Task goal ::
The line that contains "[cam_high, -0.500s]" marks the start. Please set it down, with every later line of the data, exactly and without pictures.

Source material ::

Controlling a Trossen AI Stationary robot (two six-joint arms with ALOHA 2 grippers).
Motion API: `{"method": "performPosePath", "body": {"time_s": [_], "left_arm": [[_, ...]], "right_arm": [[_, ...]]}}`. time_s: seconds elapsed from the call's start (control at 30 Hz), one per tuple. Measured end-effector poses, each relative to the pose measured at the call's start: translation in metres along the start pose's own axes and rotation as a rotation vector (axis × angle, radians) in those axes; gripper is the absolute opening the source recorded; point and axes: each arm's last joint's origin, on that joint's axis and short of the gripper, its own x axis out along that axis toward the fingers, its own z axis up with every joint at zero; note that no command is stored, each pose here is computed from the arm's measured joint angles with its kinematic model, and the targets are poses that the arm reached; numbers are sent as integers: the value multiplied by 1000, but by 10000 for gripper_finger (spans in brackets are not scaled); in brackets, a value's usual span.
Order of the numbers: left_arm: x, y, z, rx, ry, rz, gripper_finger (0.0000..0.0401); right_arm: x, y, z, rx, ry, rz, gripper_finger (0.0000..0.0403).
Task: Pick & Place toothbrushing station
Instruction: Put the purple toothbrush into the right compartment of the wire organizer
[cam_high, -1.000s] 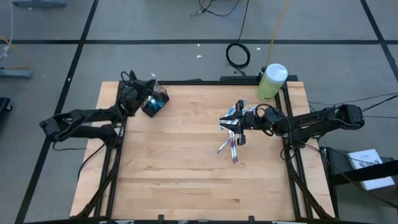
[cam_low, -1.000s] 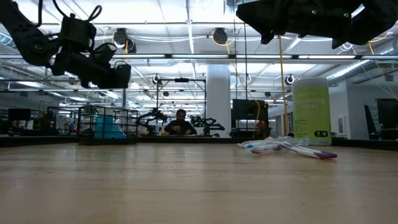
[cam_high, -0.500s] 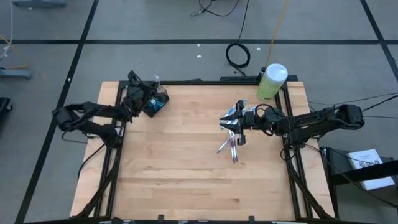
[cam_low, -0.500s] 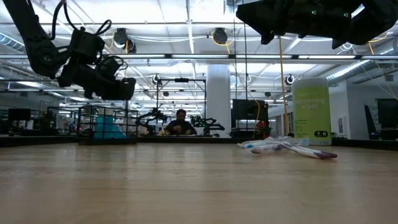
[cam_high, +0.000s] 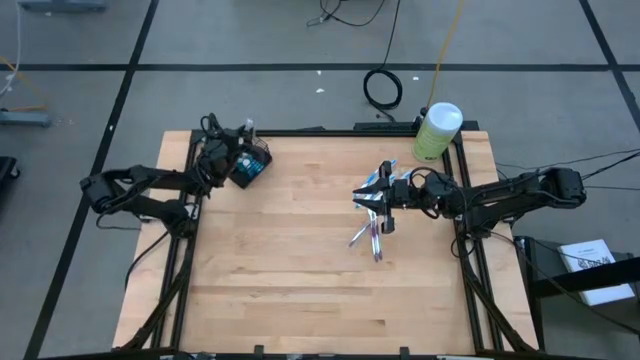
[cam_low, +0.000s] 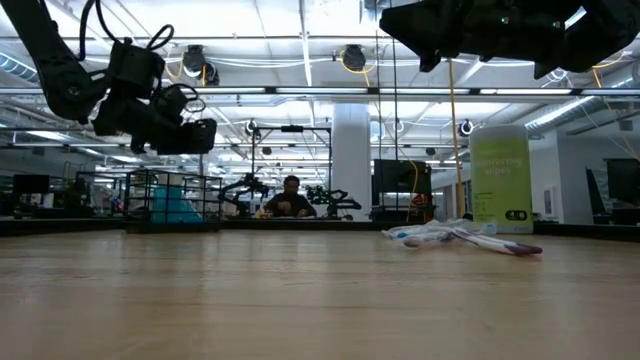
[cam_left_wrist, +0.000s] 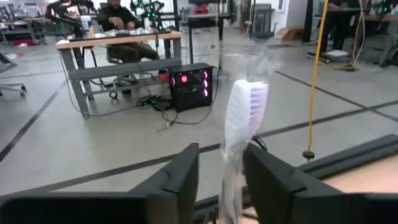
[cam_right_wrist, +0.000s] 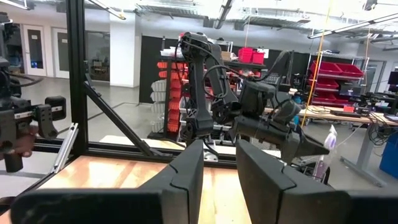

Response area ::
[cam_high, -0.500s] 
[cam_low, -0.500s] 
[cam_high, +0.000s] 
[cam_low, +0.000s] 
[cam_left_wrist, +0.000s] 
[cam_right_wrist, +0.000s] 

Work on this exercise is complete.